▶ **Task prompt**:
For each line in the material below that holds "picture", copy that line.

▶ **Materials provided**:

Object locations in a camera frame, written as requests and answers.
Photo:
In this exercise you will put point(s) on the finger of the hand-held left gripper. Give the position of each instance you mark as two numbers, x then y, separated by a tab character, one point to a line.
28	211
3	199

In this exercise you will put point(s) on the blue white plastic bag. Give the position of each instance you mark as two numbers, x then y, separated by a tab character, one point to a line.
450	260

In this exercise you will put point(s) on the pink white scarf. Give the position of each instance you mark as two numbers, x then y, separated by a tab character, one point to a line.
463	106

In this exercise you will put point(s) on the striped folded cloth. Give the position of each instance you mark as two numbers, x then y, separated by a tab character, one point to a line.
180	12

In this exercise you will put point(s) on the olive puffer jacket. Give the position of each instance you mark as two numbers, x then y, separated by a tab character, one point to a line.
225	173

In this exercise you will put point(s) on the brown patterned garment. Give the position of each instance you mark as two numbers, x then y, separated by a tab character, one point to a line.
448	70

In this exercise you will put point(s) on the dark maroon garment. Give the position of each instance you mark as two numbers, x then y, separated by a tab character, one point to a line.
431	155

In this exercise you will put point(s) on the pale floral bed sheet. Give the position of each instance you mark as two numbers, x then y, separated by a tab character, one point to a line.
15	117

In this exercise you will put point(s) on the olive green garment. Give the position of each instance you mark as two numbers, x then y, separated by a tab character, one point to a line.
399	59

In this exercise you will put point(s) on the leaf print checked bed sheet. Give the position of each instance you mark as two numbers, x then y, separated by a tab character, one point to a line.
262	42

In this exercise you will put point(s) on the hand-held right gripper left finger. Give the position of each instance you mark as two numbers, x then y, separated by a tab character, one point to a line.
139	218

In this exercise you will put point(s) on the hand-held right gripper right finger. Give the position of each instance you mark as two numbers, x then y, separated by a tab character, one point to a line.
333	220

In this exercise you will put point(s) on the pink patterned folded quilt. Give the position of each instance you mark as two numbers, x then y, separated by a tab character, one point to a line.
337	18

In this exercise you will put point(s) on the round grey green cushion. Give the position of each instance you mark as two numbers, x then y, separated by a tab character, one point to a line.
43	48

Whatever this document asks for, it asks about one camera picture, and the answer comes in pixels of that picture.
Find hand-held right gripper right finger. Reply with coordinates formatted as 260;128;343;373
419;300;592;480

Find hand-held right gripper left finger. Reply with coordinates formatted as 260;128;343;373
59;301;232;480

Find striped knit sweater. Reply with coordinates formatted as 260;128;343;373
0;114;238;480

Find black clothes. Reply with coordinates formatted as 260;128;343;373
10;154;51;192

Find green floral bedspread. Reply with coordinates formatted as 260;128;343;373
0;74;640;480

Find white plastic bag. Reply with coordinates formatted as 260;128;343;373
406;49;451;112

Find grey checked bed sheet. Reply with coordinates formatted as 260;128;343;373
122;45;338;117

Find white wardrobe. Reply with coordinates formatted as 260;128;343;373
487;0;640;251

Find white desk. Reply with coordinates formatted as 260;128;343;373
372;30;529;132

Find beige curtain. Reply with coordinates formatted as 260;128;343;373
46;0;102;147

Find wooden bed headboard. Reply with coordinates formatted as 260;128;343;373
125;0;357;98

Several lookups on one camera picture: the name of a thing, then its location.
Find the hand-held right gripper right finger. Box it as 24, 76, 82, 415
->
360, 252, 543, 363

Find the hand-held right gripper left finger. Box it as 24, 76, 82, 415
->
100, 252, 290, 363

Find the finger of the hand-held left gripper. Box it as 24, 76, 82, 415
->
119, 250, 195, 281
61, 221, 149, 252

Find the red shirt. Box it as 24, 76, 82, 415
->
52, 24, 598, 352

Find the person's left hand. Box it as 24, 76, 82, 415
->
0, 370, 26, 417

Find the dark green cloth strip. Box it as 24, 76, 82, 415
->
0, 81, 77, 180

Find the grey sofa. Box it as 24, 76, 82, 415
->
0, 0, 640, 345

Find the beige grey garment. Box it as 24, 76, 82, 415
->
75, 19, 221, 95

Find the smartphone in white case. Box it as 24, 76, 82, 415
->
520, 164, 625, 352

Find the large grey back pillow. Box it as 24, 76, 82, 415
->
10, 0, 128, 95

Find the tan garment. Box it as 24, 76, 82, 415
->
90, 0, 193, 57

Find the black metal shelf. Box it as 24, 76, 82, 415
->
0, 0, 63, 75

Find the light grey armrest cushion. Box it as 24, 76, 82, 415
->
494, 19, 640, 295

---

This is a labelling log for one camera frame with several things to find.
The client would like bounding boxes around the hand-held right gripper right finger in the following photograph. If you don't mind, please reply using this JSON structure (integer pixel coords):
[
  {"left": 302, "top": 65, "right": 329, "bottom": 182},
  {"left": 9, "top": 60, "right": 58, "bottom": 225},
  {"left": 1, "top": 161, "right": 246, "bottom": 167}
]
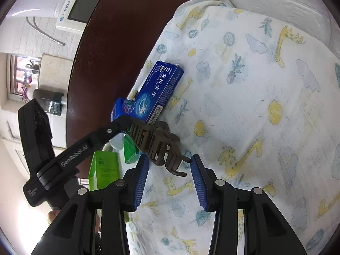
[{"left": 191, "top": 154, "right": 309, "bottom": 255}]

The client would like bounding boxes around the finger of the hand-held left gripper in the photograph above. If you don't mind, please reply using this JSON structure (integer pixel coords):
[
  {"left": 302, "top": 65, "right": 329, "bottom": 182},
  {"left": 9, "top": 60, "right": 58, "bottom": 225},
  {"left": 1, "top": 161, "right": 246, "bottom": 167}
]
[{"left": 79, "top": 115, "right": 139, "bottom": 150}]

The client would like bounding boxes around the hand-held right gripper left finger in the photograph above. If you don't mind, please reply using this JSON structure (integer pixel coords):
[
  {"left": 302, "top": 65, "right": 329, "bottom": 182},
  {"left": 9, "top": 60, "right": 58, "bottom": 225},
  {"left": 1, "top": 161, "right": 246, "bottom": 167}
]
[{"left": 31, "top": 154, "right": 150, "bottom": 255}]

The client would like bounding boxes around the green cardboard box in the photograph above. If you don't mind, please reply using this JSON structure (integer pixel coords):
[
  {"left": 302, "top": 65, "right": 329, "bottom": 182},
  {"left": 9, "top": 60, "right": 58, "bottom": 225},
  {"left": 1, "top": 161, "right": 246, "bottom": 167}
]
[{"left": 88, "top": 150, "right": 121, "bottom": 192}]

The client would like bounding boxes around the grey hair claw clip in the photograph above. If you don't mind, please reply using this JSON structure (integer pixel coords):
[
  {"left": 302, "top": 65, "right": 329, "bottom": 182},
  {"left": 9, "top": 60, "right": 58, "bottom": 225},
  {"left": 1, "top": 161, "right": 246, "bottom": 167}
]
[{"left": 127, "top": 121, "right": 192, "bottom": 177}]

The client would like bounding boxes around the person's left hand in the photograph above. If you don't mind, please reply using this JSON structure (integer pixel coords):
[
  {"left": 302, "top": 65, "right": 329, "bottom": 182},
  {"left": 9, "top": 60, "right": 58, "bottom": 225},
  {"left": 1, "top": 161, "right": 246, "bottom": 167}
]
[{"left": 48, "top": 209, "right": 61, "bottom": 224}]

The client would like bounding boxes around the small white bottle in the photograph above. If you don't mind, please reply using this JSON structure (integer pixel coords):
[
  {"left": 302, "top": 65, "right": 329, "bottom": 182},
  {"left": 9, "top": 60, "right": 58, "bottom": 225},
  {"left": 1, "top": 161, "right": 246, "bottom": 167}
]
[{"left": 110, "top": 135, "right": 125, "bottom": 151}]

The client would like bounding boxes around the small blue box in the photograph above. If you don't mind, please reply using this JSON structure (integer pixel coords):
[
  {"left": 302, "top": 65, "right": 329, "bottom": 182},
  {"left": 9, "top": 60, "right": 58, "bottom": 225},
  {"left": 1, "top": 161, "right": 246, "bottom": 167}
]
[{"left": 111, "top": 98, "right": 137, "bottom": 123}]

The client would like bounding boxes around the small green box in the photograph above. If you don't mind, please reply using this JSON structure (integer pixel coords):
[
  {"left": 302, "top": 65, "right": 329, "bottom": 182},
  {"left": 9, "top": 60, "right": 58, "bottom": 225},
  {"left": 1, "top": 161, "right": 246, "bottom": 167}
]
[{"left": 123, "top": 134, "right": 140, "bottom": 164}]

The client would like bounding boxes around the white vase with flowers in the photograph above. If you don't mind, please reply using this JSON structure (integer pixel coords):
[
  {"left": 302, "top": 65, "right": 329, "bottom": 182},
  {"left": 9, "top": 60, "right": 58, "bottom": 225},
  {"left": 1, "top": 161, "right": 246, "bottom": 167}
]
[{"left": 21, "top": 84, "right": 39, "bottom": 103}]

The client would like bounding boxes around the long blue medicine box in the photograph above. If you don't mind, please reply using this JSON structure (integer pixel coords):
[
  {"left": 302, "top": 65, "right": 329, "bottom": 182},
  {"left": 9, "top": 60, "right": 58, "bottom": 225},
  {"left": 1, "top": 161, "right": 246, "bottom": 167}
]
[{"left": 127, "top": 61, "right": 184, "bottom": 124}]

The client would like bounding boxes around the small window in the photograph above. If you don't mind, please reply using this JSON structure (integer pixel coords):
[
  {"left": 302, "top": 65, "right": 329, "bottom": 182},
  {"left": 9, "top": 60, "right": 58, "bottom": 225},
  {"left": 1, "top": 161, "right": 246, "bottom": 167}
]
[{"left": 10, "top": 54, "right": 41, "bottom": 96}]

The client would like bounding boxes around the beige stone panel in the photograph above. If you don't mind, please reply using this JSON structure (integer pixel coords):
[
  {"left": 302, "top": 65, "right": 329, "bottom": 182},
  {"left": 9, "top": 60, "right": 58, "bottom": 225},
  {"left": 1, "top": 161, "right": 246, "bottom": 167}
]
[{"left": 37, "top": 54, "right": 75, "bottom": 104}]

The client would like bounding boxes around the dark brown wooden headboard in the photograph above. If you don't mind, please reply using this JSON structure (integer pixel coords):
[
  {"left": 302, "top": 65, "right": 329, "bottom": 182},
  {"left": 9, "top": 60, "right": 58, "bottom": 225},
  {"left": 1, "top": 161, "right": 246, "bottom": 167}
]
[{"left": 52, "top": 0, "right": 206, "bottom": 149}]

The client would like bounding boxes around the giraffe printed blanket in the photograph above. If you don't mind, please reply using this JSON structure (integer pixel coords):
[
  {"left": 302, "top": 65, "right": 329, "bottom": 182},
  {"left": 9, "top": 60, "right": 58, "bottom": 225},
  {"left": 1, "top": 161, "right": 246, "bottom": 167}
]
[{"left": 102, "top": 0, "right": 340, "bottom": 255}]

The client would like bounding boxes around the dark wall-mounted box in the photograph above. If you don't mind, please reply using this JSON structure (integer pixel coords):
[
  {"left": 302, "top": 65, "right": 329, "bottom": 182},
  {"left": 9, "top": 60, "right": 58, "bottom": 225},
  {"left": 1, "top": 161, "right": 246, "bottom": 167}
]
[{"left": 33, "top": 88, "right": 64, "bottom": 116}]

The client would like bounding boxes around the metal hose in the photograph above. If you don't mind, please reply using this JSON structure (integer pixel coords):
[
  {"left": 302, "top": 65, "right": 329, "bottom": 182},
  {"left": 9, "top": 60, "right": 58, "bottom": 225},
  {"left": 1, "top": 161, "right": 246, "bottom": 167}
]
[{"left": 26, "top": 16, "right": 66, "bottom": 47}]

▶ **Task solution**:
Whatever this document asks for, it asks about one camera picture, and the answer comes in pixels of that picture.
Several lookups on one camera picture: the name of a thing, then its location.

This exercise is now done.